Zhu Wenhui, Qiu Peijie, Lepore Natasha, Dumitrascu Oana M, Wang Yalin
School of Computing and Augmented Intelligence, Arizona State University, AZ 85281, USA.
McKeley School of Engineering, Washington University in St. Louis, St. Louis, MO 63130, USA.
Proc SPIE Int Soc Opt Eng. 2022 Nov;12567. doi: 10.1117/12.2669772. Epub 2023 Mar 6.
Lesion appearance is a crucial clue for medical providers to distinguish referable diabetic retinopathy (rDR) from non-referable DR. Most existing large-scale DR datasets contain only image-level labels rather than pixel-based annotations.
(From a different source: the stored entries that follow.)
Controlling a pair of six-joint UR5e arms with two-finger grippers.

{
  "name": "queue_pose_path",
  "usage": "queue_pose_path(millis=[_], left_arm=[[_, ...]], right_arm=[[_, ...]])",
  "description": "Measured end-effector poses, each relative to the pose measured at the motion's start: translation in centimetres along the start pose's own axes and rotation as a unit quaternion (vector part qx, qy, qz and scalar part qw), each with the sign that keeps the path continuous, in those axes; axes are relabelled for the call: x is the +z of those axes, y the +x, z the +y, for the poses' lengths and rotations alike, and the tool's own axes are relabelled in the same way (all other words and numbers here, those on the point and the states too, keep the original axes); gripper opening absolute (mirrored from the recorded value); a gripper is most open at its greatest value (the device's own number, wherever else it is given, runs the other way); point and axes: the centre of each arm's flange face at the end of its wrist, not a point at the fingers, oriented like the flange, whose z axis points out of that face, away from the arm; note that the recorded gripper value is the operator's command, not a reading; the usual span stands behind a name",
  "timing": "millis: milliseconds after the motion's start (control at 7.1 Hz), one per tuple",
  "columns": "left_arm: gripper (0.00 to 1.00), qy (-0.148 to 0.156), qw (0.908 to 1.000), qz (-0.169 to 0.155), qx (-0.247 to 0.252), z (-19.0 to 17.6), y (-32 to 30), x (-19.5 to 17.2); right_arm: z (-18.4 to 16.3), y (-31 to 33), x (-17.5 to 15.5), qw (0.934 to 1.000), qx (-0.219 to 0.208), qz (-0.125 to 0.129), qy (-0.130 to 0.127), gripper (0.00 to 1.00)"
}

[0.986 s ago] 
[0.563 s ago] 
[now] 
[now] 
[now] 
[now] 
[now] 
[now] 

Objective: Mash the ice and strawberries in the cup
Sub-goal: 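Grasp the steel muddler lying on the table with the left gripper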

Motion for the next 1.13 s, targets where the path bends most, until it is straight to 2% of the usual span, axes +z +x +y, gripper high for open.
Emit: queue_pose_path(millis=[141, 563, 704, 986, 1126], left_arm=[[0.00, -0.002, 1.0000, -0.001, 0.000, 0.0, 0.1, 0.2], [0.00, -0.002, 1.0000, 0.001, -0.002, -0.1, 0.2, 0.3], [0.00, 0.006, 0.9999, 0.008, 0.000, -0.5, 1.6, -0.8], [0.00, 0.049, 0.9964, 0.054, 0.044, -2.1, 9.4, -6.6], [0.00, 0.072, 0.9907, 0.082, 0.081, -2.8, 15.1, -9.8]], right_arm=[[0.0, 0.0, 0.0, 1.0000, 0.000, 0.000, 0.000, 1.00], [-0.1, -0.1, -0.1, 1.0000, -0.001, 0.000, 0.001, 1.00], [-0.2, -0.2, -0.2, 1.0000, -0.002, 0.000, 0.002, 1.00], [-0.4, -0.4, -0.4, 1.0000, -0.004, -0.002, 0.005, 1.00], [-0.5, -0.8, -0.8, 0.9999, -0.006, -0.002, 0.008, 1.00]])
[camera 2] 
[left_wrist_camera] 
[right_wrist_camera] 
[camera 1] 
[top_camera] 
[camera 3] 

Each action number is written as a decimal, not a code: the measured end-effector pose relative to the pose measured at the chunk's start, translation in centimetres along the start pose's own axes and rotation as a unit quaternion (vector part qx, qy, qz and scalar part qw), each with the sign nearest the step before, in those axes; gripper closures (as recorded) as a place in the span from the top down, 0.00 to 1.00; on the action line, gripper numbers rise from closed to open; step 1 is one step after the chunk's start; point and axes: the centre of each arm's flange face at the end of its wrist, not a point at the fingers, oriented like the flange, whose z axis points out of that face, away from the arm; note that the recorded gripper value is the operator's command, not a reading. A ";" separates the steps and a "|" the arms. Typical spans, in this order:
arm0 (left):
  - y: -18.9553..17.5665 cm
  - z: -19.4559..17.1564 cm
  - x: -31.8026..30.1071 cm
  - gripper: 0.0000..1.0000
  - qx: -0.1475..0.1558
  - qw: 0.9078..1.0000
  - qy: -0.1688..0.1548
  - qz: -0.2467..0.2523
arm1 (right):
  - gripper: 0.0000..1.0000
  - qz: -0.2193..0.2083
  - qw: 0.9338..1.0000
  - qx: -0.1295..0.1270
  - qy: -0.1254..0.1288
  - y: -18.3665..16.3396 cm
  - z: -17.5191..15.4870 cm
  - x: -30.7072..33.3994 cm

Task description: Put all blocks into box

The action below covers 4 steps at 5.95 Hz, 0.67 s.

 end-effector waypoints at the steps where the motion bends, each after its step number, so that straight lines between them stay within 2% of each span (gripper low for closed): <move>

This motivates us to develop algorithms to classify rDR and segment lesions via image-level labels. This paper leverages self-supervised equivariant learning and attention-based multi-instance learning (MIL) to tackle this problem. MIL is an effective strategy to differentiate positive and negative instances, helping us discard background regions (negative instances) while localizing lesion regions (positive ones). However, MIL only provides coarse lesion localization and cannot distinguish lesions located across adjacent patches. Conversely, a self-supervised equivariant attention mechanism (SEAM) generates a segmentation-level class activation map (CAM) that can guide patch extraction of lesions more accurately. Our work aims at integrating both methods to improve rDR classification accuracy. We conduct extensive validation experiments on the Eyepacs dataset, achieving an area under the receiver operating characteristic curve (AU ROC) of 0.958, outperforming current state-of-the-art algorithms.
病变外观是医疗人员区分可转诊糖尿病视网膜病变(rDR)与不可转诊糖尿病视网膜病变的关键线索。大多数现有的大规模糖尿病视网膜病变数据集仅包含图像级标签,而非基于像素的注释。这促使我们开发通过图像级标签对rDR进行分类和分割病变的算法。本文利用自监督等变学习和基于注意力的多实例学习(MIL)来解决这一问题。多实例学习是区分正例和负例的有效策略,有助于我们在定位病变区域(正例)时舍弃背景区域(负例)。然而,多实例学习仅提供粗略的病变定位,无法区分跨相邻图像块的病变。相反,自监督等变注意力机制(SEAM)生成一个分割级类激活映射(CAM),可以更准确地指导病变的图像块提取。我们的工作旨在整合这两种方法,以提高rDR分类准确率。我们在Eyepacs数据集上进行了广泛的验证实验,受试者工作特征曲线下面积(AU ROC)达到0.958,优于当前的最先进算法。